Five members of Trump’s cabinet testified before the Senate on the urgent need for a full scale overhaul of America’s infrastructure. It has long been known that infrastructure spending has been the ‘phase II’ cornerstone of Trump’s economic agenda.
Wilbur Ross, Elaine Chao, Rick Perry, Alex Acosta and Sonny Perdue went to begin hammering out a deal with the Senate over what exactly to prioritize, and how projects could be funded. In fact, this was the third time during this month that Transportation Secretary Elaine Chao was before the Senate, urging them to move on infrastructure issues.
President Trump’s infrastructure proposal would require $200 billion seed funding from the federal government, to be matched by state and local authorities, as a nationwide infrastructure revitalization would take place.
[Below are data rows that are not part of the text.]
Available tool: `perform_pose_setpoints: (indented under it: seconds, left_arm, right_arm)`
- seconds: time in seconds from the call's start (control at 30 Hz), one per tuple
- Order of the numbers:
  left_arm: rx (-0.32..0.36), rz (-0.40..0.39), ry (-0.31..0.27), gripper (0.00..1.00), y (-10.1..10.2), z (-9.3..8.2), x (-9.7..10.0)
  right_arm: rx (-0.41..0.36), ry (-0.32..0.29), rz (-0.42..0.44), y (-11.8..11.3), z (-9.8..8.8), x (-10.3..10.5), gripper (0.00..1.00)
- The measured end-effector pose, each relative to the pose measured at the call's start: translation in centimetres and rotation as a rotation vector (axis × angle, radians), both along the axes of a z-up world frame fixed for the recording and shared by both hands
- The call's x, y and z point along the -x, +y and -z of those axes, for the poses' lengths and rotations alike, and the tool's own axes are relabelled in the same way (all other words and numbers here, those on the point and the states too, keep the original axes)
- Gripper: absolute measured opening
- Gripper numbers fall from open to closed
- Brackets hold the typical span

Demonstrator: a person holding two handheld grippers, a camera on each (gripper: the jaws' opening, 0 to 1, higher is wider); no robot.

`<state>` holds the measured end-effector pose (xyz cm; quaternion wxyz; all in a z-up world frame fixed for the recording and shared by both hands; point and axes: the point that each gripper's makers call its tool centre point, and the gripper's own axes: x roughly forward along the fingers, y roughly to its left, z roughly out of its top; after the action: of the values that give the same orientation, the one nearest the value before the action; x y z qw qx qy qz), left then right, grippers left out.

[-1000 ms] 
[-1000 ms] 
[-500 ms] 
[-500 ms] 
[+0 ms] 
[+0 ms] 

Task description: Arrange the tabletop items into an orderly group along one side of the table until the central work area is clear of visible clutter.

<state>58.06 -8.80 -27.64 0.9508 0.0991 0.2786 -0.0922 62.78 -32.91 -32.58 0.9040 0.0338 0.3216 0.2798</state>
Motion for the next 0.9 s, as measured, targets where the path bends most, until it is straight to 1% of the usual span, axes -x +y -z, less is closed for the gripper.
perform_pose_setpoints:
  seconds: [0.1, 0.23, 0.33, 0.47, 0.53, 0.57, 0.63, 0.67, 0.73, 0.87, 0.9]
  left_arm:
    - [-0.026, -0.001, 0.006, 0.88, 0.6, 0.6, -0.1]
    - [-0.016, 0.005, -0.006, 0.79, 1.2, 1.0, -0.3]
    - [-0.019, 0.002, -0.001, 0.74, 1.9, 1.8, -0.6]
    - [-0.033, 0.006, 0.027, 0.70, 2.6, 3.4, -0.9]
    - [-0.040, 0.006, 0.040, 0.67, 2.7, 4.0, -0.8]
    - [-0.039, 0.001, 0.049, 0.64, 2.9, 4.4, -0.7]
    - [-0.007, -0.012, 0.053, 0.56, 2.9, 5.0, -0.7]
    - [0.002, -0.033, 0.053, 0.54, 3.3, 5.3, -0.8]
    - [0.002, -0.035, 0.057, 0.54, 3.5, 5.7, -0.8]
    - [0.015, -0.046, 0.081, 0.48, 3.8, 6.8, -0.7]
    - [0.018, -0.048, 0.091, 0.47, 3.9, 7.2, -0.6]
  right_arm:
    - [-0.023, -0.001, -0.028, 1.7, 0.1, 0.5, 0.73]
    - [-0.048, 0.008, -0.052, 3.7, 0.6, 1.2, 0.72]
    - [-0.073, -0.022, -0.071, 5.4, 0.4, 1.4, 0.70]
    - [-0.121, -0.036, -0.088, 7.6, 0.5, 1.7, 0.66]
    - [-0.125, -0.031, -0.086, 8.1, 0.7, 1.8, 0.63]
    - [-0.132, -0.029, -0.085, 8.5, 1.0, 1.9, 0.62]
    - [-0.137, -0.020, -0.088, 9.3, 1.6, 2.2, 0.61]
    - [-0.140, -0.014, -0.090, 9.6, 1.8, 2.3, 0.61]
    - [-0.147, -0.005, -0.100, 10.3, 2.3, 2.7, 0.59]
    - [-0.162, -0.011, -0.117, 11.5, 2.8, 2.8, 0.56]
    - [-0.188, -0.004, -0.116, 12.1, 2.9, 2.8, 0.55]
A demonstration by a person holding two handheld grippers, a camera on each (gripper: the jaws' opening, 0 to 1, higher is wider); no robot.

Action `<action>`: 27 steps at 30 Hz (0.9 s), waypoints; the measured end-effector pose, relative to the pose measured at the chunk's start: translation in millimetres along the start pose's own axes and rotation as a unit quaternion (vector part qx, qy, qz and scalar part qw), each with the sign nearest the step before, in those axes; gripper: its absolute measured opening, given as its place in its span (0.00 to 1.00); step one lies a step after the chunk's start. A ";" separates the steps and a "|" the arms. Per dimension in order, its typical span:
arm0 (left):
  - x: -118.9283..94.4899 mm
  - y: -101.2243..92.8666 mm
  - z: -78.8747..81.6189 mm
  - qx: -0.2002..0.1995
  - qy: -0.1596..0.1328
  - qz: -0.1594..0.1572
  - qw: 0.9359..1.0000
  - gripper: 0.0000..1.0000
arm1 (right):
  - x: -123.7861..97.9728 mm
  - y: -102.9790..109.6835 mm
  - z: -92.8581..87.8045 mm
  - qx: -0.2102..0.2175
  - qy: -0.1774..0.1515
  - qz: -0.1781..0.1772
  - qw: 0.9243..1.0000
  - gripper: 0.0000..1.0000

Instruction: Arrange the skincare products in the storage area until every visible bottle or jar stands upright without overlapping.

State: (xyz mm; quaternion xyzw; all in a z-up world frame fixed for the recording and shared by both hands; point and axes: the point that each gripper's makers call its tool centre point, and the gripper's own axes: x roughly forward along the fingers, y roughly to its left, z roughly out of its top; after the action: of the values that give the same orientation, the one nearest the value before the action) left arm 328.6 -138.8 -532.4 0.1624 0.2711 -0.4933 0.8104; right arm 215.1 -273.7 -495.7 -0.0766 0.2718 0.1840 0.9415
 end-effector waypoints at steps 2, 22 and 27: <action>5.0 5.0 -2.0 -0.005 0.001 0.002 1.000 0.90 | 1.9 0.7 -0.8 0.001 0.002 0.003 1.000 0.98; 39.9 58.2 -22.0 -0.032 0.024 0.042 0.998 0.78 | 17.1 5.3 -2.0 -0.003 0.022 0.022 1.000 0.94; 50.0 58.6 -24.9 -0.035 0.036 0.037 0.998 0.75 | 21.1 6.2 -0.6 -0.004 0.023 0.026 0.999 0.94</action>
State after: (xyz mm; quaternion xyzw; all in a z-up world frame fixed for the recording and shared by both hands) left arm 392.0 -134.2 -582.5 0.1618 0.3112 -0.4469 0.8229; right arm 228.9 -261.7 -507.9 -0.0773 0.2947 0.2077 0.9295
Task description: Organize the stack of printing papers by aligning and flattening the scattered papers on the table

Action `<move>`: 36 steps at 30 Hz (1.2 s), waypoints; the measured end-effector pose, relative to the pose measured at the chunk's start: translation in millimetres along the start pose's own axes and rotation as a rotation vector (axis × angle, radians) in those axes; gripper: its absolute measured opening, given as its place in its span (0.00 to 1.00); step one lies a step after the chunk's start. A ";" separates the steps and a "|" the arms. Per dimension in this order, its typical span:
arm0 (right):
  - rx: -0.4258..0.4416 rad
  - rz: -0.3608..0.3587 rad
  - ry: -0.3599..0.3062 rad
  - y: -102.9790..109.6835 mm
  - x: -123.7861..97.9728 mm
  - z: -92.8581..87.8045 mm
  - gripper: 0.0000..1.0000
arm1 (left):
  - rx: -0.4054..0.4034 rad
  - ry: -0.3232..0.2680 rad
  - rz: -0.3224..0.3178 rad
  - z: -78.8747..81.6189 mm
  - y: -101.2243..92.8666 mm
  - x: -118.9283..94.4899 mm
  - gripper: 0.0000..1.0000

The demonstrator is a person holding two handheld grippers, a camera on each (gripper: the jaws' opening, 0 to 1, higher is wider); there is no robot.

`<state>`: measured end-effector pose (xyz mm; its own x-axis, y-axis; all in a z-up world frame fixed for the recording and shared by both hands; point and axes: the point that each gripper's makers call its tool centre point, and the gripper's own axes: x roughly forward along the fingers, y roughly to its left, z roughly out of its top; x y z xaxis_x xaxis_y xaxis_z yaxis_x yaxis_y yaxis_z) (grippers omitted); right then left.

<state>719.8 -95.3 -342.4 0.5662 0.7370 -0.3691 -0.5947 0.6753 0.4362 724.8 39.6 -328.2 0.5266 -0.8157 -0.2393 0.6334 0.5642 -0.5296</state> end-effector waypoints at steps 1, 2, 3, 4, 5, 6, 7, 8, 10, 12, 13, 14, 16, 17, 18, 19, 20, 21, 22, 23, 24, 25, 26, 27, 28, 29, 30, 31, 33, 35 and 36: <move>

The Republican led Senate, however, is not yet bought in to the plan. Fiscal hawks are pointing out that the plan’s actual cost could be up to $1.5 trillion. Chairman of the Commerce Committee, John Thune (R-S.D.) explained that he had concerns over where the money would come from.
After the hearing, he told reporters that, “I think it’s realistic that something could happen that would constitute a down payment on a bigger, more robust bill,”, and then added, “I think the key right now is whether or not we have sufficient resources to fund an infrastructure package.”
This issue of funding an infrastructure project has presented a problem for lawmakers over the years leading to no major improvements being made. Democrats are wielding this as an argument to oppose the infrastructure plan.
Committee member Bill Nelson (D-Fla.) asked during the hearing, “So how are we going to pay for it?” and was quoted saying, “We can’t toll our way out of it”.
Labor Secretary Alex Acosta highlighted the positive impact that an infrastructure plan would have on the American labor force, and industry – noting that such a large project would also require streamlining of trade licenses and more apprenticeships.
Acosta said, “As we build infrastructure, we must also ensure that we think about the American workforce that will build this infrastructure and that ultimately benefits from these efforts”.
Energy Secretary Rick Perry took time to highlight how the infrastructure plan is being structured to honor America’s federalist tradition. “First and foremost, the President’s plan, it embraces America’s time-honored federalist tradition,” he said. Adding, “The President’s plan gives the nation’s governors the power and the flexibility to prioritize infrastructure projects that would benefit their respective states”.